I might be too bold (though I think I am not) to assert that it is around the dinner table that wars have begun and ended. That surely it must be paramount to the digression or progression of civilization as a whole that we sit in community and eat together. It is the dynamic combination of two undeniable (even biological) necessities: the consumption of food (and subsequent digestion of said food) and the sweetness of human contact.
It might be said that when the world, as a whole, stops sitting down to dine together (as traditional family units, disjointed friend groups, or desperate vagrants) we might as well throw our apocalyptic towels in, dump our IKEA plates and half-eaten Asian-fusion entrees into the sink to rot in a stinking pile, and retire to our individual, isolated corners of the world to slump into an oblivion, waiting for the orange fires of destruction to rise over the hills and consume our relationally starved race.
For reasons I’m not entirely sure (or qualified to demonstrate) we have become too preoccupied to bother with this timeless and holy tradition. We shovel spoonfuls of food into our mouths, our faces covered with our free hand, waiting for it to be done so we can continue living the lie that we aren’t in fact human.
Dangerous though it may be, I chose to host a dinner party the first weekend that I moved here to New York. New York City, from what I’ve learned in the time that I’ve spent here over the last year, is a city that eats. There are (at least someone told this to me today) 10,000 restaurants in Manhattan. New York eats. But I’m not sure we Eat, in the capital-E-sense-of-the-word. To sit, pass the plate, and be vulnerable with a community of people.
I think we are afraid we might find out something that we don’t want to know– either about ourselves or our friends. That we’ll find that we aren’t the people we’ve tried so hard to be. That our politics are unfounded. That we are blindly religious, or, worse yet, are blithely irreligious. We’re afraid to dine in the old, ancient, holy way, because we are terrified to find out how inhumane we’ve become.
Our dinner party last night was a success. I know this because, despite the questionable quality of my cooking, there was much eating. We were all full-to-the-point-of-sickness at the end of the night, and so I feel half the mission was accomplished. But there was also dialogue. Laughter, (good-natured) arguments, and healthy discourse flowed contiually. We Ate.
At the end of the night no one changed their political views, religious views, or social views in some drastic, life-altering way. And that wasn’t the point. But six people came together, had some pasta, wine, and ice cream, and went away a little more whole. We (I hope) moved in unison, each with our own ideals, perspectives, and dispositions, toward something. We moved toward the central hub from opposing ends of a great wheel. As we Ate (with a capital “A”), I believe we were sorting through the mist of a thing far more illusory then food… truth.

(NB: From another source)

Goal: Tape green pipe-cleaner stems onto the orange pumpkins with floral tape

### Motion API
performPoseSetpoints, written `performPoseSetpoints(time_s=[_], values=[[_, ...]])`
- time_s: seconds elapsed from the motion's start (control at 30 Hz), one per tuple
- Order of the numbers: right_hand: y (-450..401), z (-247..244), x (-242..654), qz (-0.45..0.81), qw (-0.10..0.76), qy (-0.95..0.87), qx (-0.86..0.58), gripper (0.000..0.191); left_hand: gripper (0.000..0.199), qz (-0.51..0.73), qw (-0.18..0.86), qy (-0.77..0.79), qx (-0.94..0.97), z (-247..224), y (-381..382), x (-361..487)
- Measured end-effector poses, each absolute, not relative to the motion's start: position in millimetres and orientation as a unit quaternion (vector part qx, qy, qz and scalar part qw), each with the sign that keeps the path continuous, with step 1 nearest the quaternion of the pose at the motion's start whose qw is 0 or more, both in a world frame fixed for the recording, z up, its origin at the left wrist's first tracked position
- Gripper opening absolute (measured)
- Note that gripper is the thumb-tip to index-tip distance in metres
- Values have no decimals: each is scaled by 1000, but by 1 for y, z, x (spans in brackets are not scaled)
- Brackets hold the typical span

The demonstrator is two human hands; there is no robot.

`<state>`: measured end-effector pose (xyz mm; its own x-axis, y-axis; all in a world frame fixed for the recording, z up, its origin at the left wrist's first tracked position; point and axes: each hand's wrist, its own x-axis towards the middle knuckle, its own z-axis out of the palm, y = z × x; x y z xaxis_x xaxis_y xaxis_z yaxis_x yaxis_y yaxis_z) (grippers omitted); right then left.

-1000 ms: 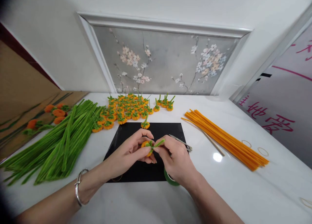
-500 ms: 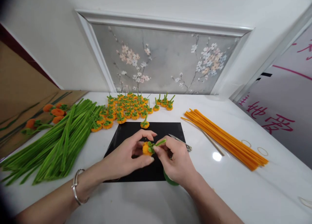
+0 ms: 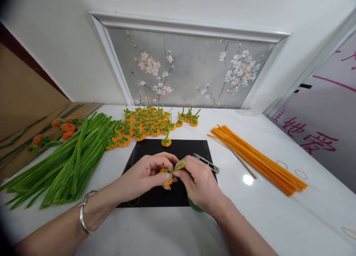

And so I will continue to do this thing (#90 on Stuff White People Like), dangerous though it may be. My family taught me it was important, and my post-college community in Long Beach, California taught me it was paramount. It’s not necessarily just about consuming food in the presence of friends and enemies.
It is about being alive, and not alone.







i agree…there’s something about sitting down at the table…the party is never the same when you adjourn to the living room for “more comfy seating” or elsewhere… the communion is broken somehow…last night, midway thru the super bowl (i was at church with the middle school kids)… i got up and left feeling very lonely in the crowd… my son, daughter and husband were home… i arrived home… andrew was lonely because Jim had taken Caroline for a drive…because she was lonely… so… we piled in the car together (once C and J arrived home) and drove to Buffalo Wild Wings… not a place where the food is that great… but just being together eating… well, it hit the spot!